What is expected
Each line of the data should be given again exactly.

Working data
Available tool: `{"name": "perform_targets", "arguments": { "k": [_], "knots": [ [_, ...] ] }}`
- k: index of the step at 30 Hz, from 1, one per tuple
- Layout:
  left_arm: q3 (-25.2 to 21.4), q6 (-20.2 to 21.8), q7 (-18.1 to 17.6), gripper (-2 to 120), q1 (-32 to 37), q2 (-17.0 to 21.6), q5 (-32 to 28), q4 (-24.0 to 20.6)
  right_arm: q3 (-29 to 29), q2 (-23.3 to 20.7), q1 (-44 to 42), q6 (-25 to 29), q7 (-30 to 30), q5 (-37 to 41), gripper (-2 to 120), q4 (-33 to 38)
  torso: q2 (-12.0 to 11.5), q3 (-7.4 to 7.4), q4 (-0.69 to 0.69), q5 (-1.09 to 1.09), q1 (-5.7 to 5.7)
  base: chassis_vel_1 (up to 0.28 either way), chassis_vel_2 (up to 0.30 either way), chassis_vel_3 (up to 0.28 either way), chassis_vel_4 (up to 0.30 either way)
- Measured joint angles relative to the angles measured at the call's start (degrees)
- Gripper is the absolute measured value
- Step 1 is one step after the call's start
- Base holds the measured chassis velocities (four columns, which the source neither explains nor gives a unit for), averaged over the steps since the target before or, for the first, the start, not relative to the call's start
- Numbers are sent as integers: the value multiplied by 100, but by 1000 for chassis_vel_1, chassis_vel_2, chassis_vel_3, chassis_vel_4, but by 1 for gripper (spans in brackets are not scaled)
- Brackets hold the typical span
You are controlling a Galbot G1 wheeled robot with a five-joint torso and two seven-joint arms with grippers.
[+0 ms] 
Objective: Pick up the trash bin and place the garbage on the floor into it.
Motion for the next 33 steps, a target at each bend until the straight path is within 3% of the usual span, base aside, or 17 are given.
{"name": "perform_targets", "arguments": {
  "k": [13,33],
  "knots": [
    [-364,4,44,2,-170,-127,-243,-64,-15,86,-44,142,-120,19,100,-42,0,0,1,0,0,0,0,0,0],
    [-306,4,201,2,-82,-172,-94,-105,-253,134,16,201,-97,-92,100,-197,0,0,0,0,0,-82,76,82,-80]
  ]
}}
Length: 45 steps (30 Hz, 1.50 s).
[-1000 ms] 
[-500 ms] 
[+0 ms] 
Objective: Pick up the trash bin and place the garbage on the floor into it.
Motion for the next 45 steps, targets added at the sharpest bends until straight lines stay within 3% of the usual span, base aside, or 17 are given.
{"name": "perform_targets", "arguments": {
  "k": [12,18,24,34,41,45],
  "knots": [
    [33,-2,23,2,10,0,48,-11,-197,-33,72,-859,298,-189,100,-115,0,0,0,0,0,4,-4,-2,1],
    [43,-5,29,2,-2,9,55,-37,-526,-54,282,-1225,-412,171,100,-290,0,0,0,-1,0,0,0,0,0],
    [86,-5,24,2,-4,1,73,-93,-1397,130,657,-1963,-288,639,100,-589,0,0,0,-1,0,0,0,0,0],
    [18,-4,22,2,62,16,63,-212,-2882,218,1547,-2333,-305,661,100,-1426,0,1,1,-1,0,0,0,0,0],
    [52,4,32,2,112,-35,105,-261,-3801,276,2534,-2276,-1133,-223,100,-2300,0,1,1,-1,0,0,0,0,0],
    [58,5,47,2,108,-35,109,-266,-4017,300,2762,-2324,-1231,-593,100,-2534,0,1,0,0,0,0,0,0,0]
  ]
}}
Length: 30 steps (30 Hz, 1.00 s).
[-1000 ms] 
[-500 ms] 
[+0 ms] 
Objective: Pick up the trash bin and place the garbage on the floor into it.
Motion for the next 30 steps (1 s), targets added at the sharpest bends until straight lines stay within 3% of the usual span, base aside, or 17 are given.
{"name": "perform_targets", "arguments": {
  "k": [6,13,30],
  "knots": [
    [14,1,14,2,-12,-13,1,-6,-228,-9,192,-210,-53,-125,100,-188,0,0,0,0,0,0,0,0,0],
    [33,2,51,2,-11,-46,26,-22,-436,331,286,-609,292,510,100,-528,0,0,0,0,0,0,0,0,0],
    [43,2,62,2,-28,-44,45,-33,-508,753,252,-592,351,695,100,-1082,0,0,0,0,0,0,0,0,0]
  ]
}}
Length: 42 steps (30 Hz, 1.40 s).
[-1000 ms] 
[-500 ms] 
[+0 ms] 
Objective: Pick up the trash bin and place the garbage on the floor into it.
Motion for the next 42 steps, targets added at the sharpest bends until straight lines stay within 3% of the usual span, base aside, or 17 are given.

Result for this task
Available tool: `{"name": "perform_targets", "arguments": { "k": [_], "knots": [ [_, ...] ] }}`
- k: index of the step at 30 Hz, from 1, one per tuple
- Layout:
  left_arm: q3 (-25.2 to 21.4), q6 (-20.2 to 21.8), q7 (-18.1 to 17.6), gripper (-2 to 120), q1 (-32 to 37), q2 (-17.0 to 21.6), q5 (-32 to 28), q4 (-24.0 to 20.6)
  right_arm: q3 (-29 to 29), q2 (-23.3 to 20.7), q1 (-44 to 42), q6 (-25 to 29), q7 (-30 to 30), q5 (-37 to 41), gripper (-2 to 120), q4 (-33 to 38)
  torso: q2 (-12.0 to 11.5), q3 (-7.4 to 7.4), q4 (-0.69 to 0.69), q5 (-1.09 to 1.09), q1 (-5.7 to 5.7)
  base: chassis_vel_1 (up to 0.28 either way), chassis_vel_2 (up to 0.30 either way), chassis_vel_3 (up to 0.28 either way), chassis_vel_4 (up to 0.30 either way)
- Measured joint angles relative to the angles measured at the call's start (degrees)
- Gripper is the absolute measured value
- Step 1 is one step after the call's start
- Base holds the measured chassis velocities (four columns, which the source neither explains nor gives a unit for), averaged over the steps since the target before or, for the first, the start, not relative to the call's start
- Numbers are sent as integers: the value multiplied by 100, but by 1000 for chassis_vel_1, chassis_vel_2, chassis_vel_3, chassis_vel_4, but by 1 for gripper (spans in brackets are not scaled)
- Brackets hold the typical span
You are controlling a Galbot G1 wheeled robot with a five-joint torso and two seven-joint arms with grippers.
[+0 ms] 
Objective: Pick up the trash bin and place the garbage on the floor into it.
Motion for the next 33 steps, a target at each bend until the straight path is within 3% of the usual span, base aside, or 17 are given.
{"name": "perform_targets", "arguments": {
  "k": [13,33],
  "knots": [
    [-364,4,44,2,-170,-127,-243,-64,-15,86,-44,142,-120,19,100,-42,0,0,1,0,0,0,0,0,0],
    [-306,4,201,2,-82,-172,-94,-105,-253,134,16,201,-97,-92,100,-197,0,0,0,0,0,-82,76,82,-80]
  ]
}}
Length: 45 steps (30 Hz, 1.50 s).
[-1000 ms] 
[-500 ms] 
[+0 ms] 
Objective: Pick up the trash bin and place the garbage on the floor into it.
Motion for the next 45 steps, targets added at the sharpest bends until straight lines stay within 3% of the usual span, base aside, or 17 are given.
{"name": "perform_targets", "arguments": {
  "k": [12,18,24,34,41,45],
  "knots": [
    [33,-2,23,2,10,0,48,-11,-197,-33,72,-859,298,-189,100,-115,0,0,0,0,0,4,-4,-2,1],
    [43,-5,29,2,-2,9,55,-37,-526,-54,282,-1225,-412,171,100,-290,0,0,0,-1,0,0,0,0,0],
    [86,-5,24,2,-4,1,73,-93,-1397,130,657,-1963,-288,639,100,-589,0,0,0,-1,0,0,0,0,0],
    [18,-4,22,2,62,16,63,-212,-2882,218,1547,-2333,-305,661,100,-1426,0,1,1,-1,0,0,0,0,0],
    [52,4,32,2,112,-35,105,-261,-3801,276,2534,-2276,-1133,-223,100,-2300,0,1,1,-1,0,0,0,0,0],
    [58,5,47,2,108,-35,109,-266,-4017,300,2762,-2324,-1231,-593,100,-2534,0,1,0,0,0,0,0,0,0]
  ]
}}
Length: 30 steps (30 Hz, 1.00 s).
[-1000 ms] 
[-500 ms] 
[+0 ms] 
Objective: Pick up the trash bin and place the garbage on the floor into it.
Motion for the next 30 steps (1 s), targets added at the sharpest bends until straight lines stay within 3% of the usual span, base aside, or 17 are given.
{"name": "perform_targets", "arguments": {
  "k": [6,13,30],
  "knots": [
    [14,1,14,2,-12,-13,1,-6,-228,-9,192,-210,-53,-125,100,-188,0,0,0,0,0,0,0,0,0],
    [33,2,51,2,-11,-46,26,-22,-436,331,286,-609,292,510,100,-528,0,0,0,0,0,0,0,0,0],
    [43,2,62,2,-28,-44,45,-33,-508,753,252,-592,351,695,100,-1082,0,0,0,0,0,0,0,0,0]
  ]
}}
Length: 42 steps (30 Hz, 1.40 s).
[-1000 ms] 
[-500 ms] 
[+0 ms] 
Objective: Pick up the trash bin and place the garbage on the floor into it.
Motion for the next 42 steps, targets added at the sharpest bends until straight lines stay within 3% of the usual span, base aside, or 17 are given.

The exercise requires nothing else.